Damping behavior of typical titanium alloys by varied frequency micro harmonic vibration at cryogenic temperatures

In this paper, micro harmonic vibration was applied to the typical titanium alloys to clarify their damping performance at cryogenic temperatures. The effects of vibration modulus at different frequencies were elaborately analyzed, and the crack propagation mechanism was discussed. The increase of internal dislocations improves the damping performance and eventually leads to interface cracking, which is positively correlated with frequency. More importantly, dislocations of b phase aggregated at the interface, leading to interface cracks and transgranular fractures by stress concentration. Whereas, dislocations in the a phase are first activated and then glide toward the boundary to cause cracking, resulting in intergranular fracture. During harmonic vibration at 0 similar to-60 degrees C with 200 Hz, the crack propagation of a phase always has a hysteresis behavior compared with that of b phase. When Delta K = 0.137 MPa m(1/2) (-60 degrees C, 200 Hz), the second crack tip of beta phase is deflected in different directions, leading to higher harmonic vibration energy is consumption. As a result, the crack growth rate slows down and the damping performance reaches its peak. This contribution is expected to provide experimental data and theoretical support for the vibration damping behavior of typical titanium alloys at cryogenic temperature. (c) 2022 The Author(s). Published by Elsevier B.V. This is an open access article under the CC BY-NC-ND license (http://creativecommons.org/licenses/by-nc-nd/4.0/).

Automated summary

This paper investigates the damping performance of typical titanium alloys at cryogenic temperatures using micro harmonic vibration. The effects of vibration modulus at different frequencies are analyzed, and the crack propagation mechanism is discussed. The increase of internal dislocations improves damping performance and leads to interface cracking, which is correlated with frequency.
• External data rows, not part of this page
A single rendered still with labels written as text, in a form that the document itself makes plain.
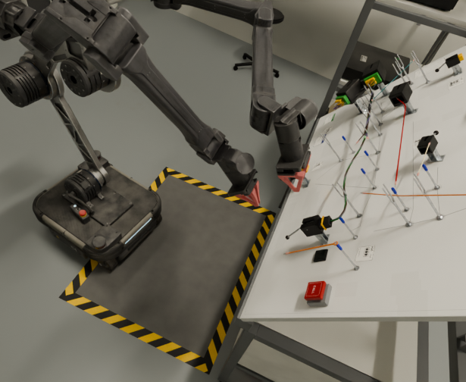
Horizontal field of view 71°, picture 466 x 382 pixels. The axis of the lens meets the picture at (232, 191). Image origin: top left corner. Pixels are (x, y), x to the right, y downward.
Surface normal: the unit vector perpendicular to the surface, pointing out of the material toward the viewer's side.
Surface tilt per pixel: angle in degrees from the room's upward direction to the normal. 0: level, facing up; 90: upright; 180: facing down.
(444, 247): 52
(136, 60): 74
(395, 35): 90
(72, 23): 42
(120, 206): 0
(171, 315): 0
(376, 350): 0
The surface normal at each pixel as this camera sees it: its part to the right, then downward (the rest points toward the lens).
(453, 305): -0.63, -0.69
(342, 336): 0.14, -0.64
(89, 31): 0.30, 0.03
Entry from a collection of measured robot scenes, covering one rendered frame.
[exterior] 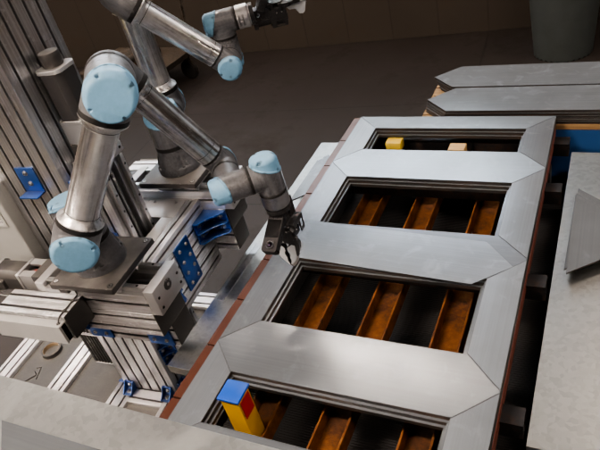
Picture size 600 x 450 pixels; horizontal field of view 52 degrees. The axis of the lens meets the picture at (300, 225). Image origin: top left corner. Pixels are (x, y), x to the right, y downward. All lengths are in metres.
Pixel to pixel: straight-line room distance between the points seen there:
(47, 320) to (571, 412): 1.39
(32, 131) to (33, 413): 0.78
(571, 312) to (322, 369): 0.67
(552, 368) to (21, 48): 1.59
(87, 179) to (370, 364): 0.80
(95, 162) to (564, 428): 1.21
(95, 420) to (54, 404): 0.13
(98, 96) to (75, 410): 0.67
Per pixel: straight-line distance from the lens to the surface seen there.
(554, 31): 4.72
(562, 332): 1.72
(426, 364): 1.52
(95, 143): 1.47
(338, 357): 1.56
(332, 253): 1.86
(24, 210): 2.13
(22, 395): 1.56
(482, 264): 1.75
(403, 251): 1.82
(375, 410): 1.48
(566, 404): 1.58
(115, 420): 1.38
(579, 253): 1.88
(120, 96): 1.41
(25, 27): 1.88
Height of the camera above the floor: 2.02
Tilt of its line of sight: 36 degrees down
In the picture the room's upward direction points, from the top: 16 degrees counter-clockwise
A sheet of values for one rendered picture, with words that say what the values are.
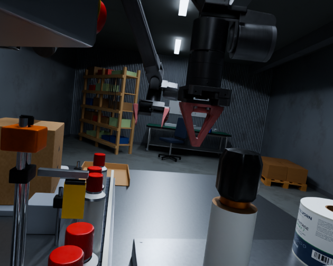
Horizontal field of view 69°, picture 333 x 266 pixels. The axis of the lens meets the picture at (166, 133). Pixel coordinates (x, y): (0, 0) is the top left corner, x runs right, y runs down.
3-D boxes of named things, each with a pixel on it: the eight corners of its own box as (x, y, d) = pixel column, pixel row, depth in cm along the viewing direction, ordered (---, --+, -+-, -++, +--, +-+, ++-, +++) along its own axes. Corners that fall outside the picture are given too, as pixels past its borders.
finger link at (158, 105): (168, 123, 89) (170, 104, 94) (148, 121, 88) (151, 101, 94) (166, 133, 94) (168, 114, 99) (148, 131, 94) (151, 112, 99)
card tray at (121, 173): (129, 186, 123) (130, 178, 123) (75, 183, 118) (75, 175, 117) (127, 170, 152) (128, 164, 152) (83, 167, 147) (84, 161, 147)
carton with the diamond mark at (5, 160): (49, 205, 87) (55, 130, 84) (-31, 205, 79) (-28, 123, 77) (59, 179, 115) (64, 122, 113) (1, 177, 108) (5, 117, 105)
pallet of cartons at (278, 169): (312, 192, 466) (316, 171, 462) (267, 187, 466) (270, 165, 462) (283, 175, 584) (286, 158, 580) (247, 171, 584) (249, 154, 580)
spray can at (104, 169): (101, 224, 72) (108, 156, 70) (83, 224, 71) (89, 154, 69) (102, 216, 77) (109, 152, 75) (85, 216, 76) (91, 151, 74)
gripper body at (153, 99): (165, 106, 93) (166, 92, 97) (138, 102, 93) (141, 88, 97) (163, 116, 99) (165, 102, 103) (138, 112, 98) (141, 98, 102)
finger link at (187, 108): (206, 142, 47) (213, 94, 46) (218, 151, 40) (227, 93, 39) (172, 139, 46) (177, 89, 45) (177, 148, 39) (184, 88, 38)
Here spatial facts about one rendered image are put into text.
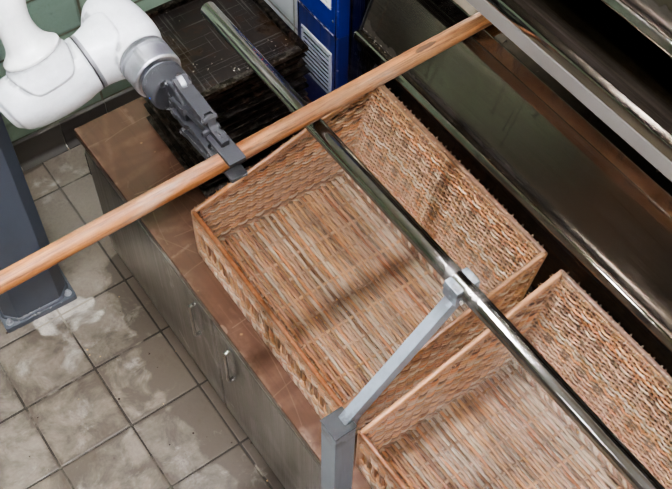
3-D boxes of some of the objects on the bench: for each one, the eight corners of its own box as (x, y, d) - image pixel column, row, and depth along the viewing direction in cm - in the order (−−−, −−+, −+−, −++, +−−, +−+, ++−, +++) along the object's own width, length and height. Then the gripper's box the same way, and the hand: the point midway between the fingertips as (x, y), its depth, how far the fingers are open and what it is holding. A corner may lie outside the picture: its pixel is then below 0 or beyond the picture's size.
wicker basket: (537, 335, 214) (562, 261, 191) (745, 554, 188) (804, 499, 165) (349, 464, 197) (352, 400, 174) (549, 724, 171) (584, 688, 148)
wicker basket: (372, 154, 241) (377, 71, 219) (530, 326, 215) (555, 252, 192) (192, 251, 225) (178, 171, 202) (339, 450, 199) (342, 384, 176)
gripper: (175, 33, 164) (256, 125, 154) (185, 102, 178) (261, 190, 167) (134, 52, 162) (214, 147, 151) (148, 121, 175) (222, 212, 164)
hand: (227, 156), depth 161 cm, fingers closed on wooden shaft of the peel, 3 cm apart
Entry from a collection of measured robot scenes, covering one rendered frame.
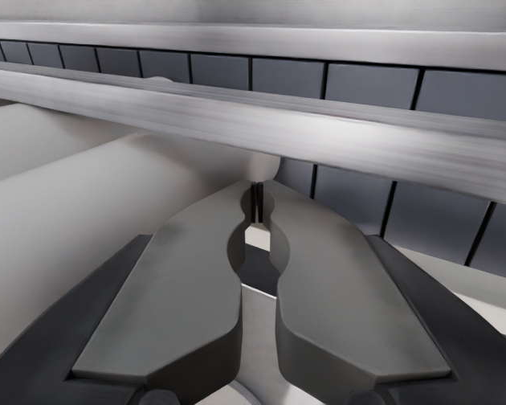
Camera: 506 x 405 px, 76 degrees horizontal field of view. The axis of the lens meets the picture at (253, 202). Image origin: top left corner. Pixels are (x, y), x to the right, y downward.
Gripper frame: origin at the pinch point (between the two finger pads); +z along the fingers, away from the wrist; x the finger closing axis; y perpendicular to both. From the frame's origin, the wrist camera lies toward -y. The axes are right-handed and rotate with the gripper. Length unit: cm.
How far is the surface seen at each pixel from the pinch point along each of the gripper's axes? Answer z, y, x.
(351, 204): 3.5, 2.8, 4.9
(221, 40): 7.5, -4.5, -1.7
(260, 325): 6.0, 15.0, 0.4
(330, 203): 4.0, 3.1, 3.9
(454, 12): 6.7, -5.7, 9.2
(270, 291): 6.0, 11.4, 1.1
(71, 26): 13.3, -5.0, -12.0
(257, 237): 2.2, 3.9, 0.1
The aggregation of dislocations at the interface causes interface cracks and transgranular fractures in the b phase, while dislocations in the a phase activate and glide toward the boundary, resulting in intergranular fractures. The crack propagation of the a phase exhibits hysteresis behavior compared to the b phase during harmonic vibration. At -60°C with 200 Hz, the deflected second crack tip of the beta phase consumes higher harmonic vibration energy, slowing down the crack growth rate and reaching peak damping performance. The study provides experimental data and theoretical support for the vibration damping behavior of typical titanium alloys at cryogenic temperature.